MSR has become a standard across Israel—all medical student candidates, interns, paramedics, anesthesiologists and all advanced specialty nurses are trained and/or tested for competencies at MSR as part of their educational process. At a global scale, MSR has approached the problem of medical error by implementing its model at medical institutions around the world. The list of international medical institutions with which MSR is currently collaborating includes Case Western Reserve in Cleveland, McGill University in Montreal, Albert Einstein Medical Center in Sao Paolo, Mayo Clinic in Minnesota and New York Presbyterian Hospital and Columbia University in New York.

The Person

Amitai’s life has never strayed too far from two passions: Simulation-based education and improving the world. Even while in the for-profit high-tech world in the field of medicine, these passions were never absent from his life.

Amitai’s drive to help people stemmed from the socialist educational doctrine of his parents who came to Jerusalem from the kibbutz life and from witnessing the horrors and misfortunes of war throughout his Air Force career in the Israeli army. This experience opened up Amitai’s eyes to a new world of human suffering, a sense of social rights and social values. His experience with war also brought about the realization that he wanted to transition from the killing industry to the healing industry.

Amitai realized his passion and talent for simulation during his time with the Israeli Air Force. Integral to the aviation profession, Amitai fell in love with the simulation involved in training because it was not fighting; but instead was showing people to learn how to teach better. He witnessed how much the training changed his student pilot’s capabilities and from then on, he began to appreciate the art of debriefing as well as diagnosing and analyzing human error.

Feeling the pull of social service at the end of his time in the Air Force, Amitai decided to become a pediatrician. After experiencing a fellow student commit suicide two hours after that student failed a test for a class in medical school, Amitai decided that the testing system—both to get into medical school and to become a licensed physician—was incomplete. It failed to assess the human side of being a physician—a side that is perhaps as important as the cognitive side. Stirred by this revelation, Amitai completed his MD dissertation on peer evaluation.

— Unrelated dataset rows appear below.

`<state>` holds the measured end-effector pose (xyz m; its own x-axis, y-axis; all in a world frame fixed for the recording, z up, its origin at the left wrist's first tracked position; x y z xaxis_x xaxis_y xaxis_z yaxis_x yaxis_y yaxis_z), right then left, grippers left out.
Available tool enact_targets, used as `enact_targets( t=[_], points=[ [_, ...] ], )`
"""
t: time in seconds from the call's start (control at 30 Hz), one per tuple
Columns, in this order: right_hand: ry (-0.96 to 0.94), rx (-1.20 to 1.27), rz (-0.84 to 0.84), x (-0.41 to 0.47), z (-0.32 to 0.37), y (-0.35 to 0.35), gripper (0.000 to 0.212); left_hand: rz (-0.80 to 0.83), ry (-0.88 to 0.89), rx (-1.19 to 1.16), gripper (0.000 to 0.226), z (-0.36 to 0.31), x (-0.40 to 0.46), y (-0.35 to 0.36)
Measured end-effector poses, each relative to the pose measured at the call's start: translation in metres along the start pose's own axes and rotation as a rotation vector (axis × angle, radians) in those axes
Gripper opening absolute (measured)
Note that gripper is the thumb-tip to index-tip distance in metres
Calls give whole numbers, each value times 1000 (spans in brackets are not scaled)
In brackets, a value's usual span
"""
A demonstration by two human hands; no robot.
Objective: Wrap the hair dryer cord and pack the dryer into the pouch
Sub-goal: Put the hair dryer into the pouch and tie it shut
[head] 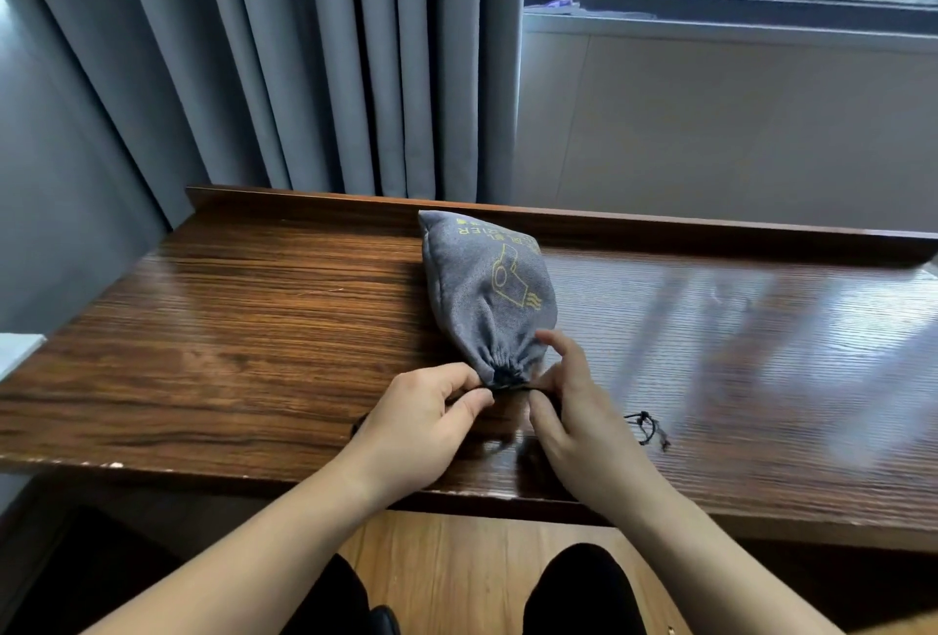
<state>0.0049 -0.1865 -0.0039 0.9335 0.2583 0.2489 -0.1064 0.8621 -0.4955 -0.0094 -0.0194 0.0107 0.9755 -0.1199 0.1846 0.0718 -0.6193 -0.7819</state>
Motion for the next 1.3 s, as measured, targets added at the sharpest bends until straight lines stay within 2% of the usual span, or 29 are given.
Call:
enact_targets(
  t=[0.13,0.2,0.37,0.53,0.67,0.77,0.87,0.97,1.03,1.13,1.2,1.3],
  points=[
    [-109,-270,-25,-1,11,-15,23,-41,5,-36,20,6,-1,-11],
    [-181,-396,-9,3,15,-21,29,-69,22,-21,23,7,0,-18],
    [-290,-433,0,10,10,-37,40,-100,33,35,27,18,4,-27],
    [-272,-474,-35,10,0,-45,44,-74,41,79,25,28,3,-23],
    [-138,-282,-66,5,1,-42,43,-61,31,80,26,29,4,-21],
    [-17,-77,-33,-3,5,-34,36,22,47,85,29,24,3,-15],
    [52,44,27,-8,12,-27,37,93,102,214,36,15,1,-4],
    [129,146,68,-10,15,-22,32,59,115,326,33,9,0,1],
    [180,214,91,-12,16,-21,28,46,57,231,26,5,-2,1],
    [170,260,172,-18,23,-15,26,135,-132,-167,21,2,-6,9],
    [40,124,235,-24,34,-9,28,191,-246,-481,18,-3,-11,18],
    [-210,-201,226,-31,40,-2,25,207,-380,-818,14,-9,-16,24]
  ],
)
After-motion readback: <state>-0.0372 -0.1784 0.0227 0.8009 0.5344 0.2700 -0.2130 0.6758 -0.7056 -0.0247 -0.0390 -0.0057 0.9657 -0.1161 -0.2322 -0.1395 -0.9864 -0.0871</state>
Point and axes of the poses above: each hand's wrist, its own x-axis towards the middle knuckle, its own y-axis out of the palm, z = x × y, the point moved 6 cm from there along x, towards the middle knuckle, and after that the axes turned 12 degrees about x, right-handed, at the moved point
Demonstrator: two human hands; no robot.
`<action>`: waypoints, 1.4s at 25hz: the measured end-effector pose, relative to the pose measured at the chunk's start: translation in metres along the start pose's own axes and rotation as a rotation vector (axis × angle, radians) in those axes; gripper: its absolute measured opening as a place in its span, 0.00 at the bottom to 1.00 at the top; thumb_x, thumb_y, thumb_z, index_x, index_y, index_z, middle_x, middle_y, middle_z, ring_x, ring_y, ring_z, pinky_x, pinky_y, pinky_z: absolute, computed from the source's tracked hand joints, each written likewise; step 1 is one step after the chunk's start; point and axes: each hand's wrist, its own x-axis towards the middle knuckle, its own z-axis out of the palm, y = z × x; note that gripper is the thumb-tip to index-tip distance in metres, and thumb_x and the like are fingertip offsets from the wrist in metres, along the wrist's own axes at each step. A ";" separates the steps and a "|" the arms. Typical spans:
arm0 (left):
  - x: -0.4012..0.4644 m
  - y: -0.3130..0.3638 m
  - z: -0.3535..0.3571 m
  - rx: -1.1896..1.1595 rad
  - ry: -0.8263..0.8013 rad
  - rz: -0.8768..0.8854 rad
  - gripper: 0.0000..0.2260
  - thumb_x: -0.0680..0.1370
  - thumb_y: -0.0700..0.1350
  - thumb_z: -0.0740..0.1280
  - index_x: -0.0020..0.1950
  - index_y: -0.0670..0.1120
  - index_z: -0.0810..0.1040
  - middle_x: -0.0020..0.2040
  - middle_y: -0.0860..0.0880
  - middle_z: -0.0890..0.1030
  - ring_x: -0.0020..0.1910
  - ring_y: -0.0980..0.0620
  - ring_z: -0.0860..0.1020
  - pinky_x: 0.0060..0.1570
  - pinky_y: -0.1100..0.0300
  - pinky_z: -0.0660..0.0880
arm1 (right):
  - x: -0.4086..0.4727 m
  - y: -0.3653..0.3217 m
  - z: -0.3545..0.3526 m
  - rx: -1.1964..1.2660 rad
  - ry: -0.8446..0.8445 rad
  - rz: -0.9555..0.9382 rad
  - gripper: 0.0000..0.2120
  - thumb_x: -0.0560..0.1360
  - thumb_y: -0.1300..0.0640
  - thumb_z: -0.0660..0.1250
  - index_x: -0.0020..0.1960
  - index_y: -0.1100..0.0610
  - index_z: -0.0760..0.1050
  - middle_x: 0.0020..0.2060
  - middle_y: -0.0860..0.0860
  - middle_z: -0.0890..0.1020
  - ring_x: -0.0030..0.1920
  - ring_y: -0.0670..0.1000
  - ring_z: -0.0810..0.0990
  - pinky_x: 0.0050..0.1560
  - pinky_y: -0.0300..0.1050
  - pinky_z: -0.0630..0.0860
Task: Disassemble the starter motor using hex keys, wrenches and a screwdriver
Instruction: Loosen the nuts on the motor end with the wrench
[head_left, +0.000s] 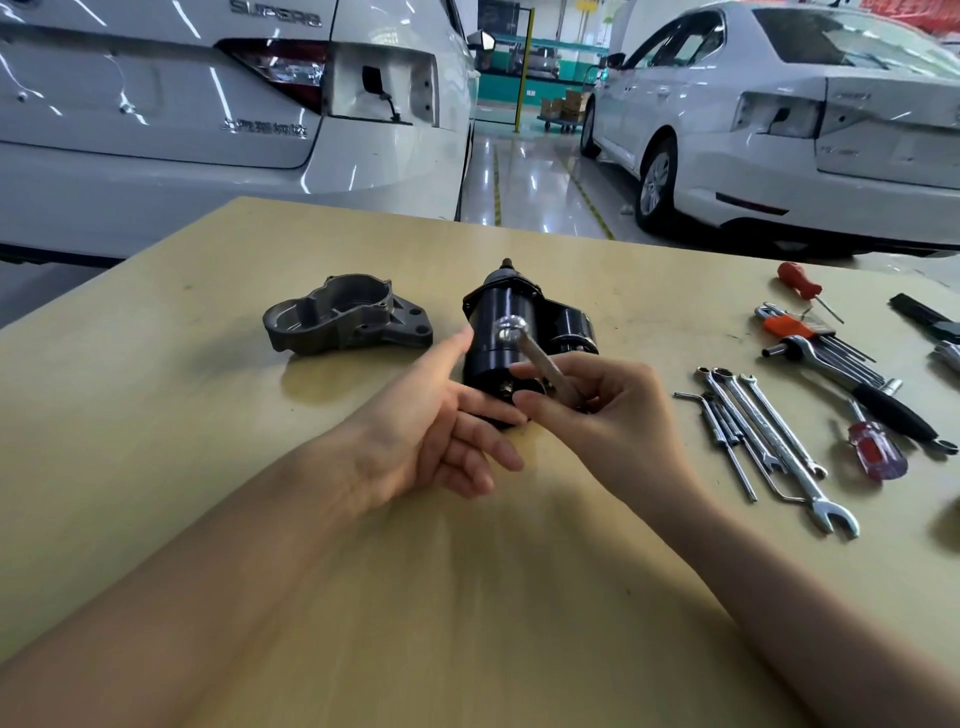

Amitai ultimately turned his dissertation into a program that certified foreign immigrant doctors applying to U.S. medical schools. With the desire to show that the business of helping others can also be lucrative, he decided to join a U.S.-based medical simulation company that his Israeli Air Force friends had started. However, the business failed to attract venture capital at the end of the 1990s, in great part due to the fact that the field had yet to be recognized as a valid field in the business and medical worlds.

In the aftershocks of this entrepreneurial failure, Amitai received an offer from the Sheba Medical Center in Israel to be its vice president, in charge of patient safety, risk management and medical education in 2000. He accepted the offer on the condition of creating the Israel Center for Medical Simulation, in order to spread his approach.

In 2007 Amitai won the Charles Bronfman Prize (a humanitarian award that celebrates the vision and endeavor of an individual or team less than 50 years of age, whose humanitarian work has contributed significantly to the betterment of the world) for “establishing the pre-eminent medical simulation center, which serves as a model for such centers throughout the world. Amitai has made his mark not only in Israel, but worldwide, revolutionizing the health community’s views on medical simulation as well as how it is implemented in disciplines as diverse as preparation for mass casualty, military medical preparedness, and sexual abuse.”